Я, крайне взволнованный, ответил:
– Я ничего не знал об этом решении. Мне кажется, что никто у нас на объекте, включая научного руководителя объекта Юлия Борисовича Харитона, ничего об этом не знает. Я считаю очень важным прекратить ядерные испытания. Они наносят огромный генетический вред, но мне кажется, что о решении такого масштаба было бы необходимо предупредить нас заранее, мы бы «подчистили» все «хвосты».
Суслов не стал уточнять смысл моей последней фразы; это, вероятно, вывело бы беседу за пределы его желаний и полномочий. Вместо этого он опять изменил тему беседы.
– Вы употребили слова «генетические последствия». Что вы думаете о генетике?
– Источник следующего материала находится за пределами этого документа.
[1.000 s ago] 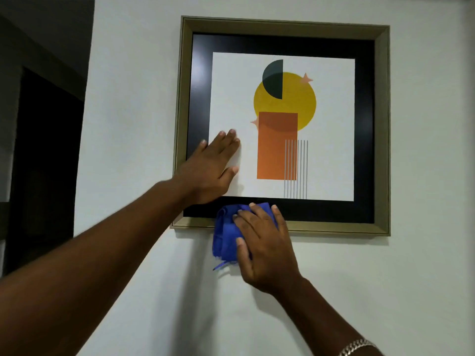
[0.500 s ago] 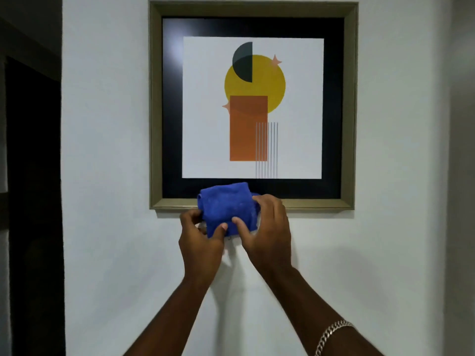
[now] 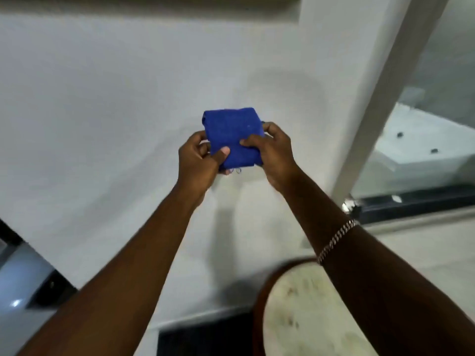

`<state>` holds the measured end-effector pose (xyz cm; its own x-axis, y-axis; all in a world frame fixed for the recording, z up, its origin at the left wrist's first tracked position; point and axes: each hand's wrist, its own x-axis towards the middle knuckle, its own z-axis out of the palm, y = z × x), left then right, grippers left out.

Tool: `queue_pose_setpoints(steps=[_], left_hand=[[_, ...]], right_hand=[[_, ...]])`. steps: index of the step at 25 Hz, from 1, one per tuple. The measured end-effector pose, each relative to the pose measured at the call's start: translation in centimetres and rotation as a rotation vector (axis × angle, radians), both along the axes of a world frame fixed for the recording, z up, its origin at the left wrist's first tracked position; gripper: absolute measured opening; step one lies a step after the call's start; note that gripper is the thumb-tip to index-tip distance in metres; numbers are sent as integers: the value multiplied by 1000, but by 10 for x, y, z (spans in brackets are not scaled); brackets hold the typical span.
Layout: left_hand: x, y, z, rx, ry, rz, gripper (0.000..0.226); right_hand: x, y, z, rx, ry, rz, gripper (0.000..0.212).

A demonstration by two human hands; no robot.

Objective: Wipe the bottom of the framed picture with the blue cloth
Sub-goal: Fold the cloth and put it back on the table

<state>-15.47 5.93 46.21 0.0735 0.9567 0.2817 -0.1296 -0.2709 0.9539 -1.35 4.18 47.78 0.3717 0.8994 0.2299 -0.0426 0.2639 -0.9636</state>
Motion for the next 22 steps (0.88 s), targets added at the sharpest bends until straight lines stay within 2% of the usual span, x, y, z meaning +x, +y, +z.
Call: queue_pose_setpoints(steps=[3, 6, 9, 12, 14, 17, 20, 22], left_hand=[[42, -15, -88, -208, 36, -28, 34], [87, -39, -191, -455, 104, -63, 41], [120, -66, -291, -593, 222, -72, 31], [140, -86, -378, -637, 406, -105, 16], [148, -95, -426, -614, 518, -114, 22], [153, -97, -473, -605, 575, -178, 38], [142, -85, -489, -634, 647, -278, 41], [135, -81, -480, -584, 699, -297, 34]], right_hand=[[41, -22, -87, -156, -108, -104, 20], [78, -50, -198, -404, -185, -172, 18], [106, -79, -300, -561, -284, -216, 31], [118, -104, -388, -625, -428, -202, 49], [120, -116, -441, -621, -481, -178, 59], [133, -110, -496, -697, -552, -149, 66], [148, -98, -514, -874, -742, -13, 70], [147, -98, -505, -900, -867, 35, 72]])
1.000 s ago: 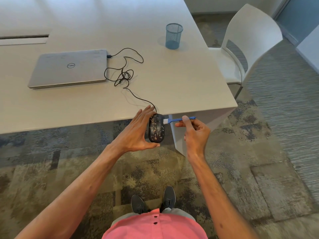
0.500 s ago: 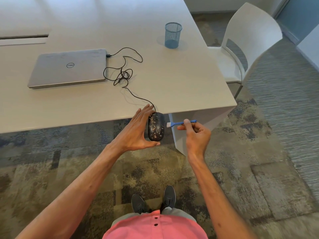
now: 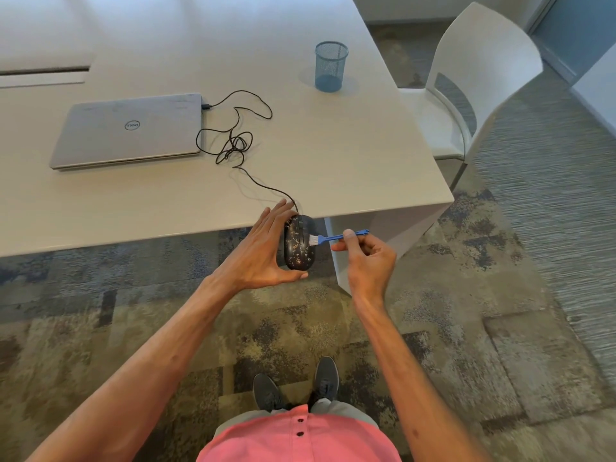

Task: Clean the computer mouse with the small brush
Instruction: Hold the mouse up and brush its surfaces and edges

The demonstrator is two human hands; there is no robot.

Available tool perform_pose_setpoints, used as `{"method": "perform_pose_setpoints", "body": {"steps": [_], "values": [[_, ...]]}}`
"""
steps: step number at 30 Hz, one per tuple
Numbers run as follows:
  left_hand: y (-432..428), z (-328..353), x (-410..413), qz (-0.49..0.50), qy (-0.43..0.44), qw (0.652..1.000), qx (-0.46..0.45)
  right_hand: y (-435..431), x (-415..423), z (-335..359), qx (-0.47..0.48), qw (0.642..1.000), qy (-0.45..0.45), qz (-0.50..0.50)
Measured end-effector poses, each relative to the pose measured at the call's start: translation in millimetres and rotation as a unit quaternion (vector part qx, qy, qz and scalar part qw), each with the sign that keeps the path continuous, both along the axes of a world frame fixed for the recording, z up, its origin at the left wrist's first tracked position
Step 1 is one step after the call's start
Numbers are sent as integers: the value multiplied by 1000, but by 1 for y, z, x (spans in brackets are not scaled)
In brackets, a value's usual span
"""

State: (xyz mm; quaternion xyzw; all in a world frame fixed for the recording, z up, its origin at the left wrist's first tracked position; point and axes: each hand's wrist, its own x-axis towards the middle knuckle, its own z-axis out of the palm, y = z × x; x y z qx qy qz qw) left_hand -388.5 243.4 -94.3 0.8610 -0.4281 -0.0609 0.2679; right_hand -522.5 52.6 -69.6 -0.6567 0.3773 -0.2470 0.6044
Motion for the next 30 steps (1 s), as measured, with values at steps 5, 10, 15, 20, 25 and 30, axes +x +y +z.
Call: {"method": "perform_pose_setpoints", "body": {"steps": [5, 10, 15, 20, 25, 30], "values": [[1, -1, 2, 7, 6, 1000, -10, -9, -5, -2, 1, 1000, 5, -28], [-2, 1, 5, 12, 2, 1000, -9, -2, -3, 6, 16, 998, -61, 28], [-4, 4, 8, 2, -2, 1000, -7, 8, 1, 5, 3, 996, -64, 60], [-1, 4, 11, -9, -3, 1000, 3, -2, -4, -3, -2, 998, -44, 33], [-2, 3, 10, -2, -4, 1000, 2, -13, -6, -3, -5, 1000, -27, 5], [-6, 8, 10, 8, -17, 1000, 0, -4, -2, 2, -6, 997, -79, 25]]}}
Вот Курчатов сейчас организует генетическую лабораторию; что это – нужное дело или можно обойтись?
Я ответил целой «лекцией». Я сказал, что генетика – это наука огромного теоретического и практического значения и ее отрицание в нашей стране в прошлом нанесло колоссальный вред. Первоначально генетика возникла из наблюдений над наследственностью и изменчивостью, так сказать, чисто логическим, умозрительным путем. Но сейчас она получает новое, глубокое теоретическое обоснование в виде молекулярной биологии (я рассказал о ДНК). Именно молекулярной биологией и будут заниматься в новой лаборатории у Курчатова. Я считаю, что это важное, необходимое начинание. Организовать такую лабораторию в ВАСХНИЛ невозможно, пока там заправляют авантюристы и интриганы.
Суслов очень внимательно выслушал меня, задавал вопросы и делал пометки в своем блокноте. Я не помню, произносилось ли имя Лысенко явно, но, во всяком случае, косвенно оно подразумевалось в самом неодобрительном аспекте. Мне неизвестно, предпринимал ли Суслов какие-либо шаги, касающиеся спора лысенковцев с генетиками, до октября 1964 года – до падения Хрущева. Но зато я думаю, что, когда настал этот момент, Суслов мог вспомнить полученные от меня за шесть лет до этого теоретические сведения, быть может он даже заглянул в свой блокнотик.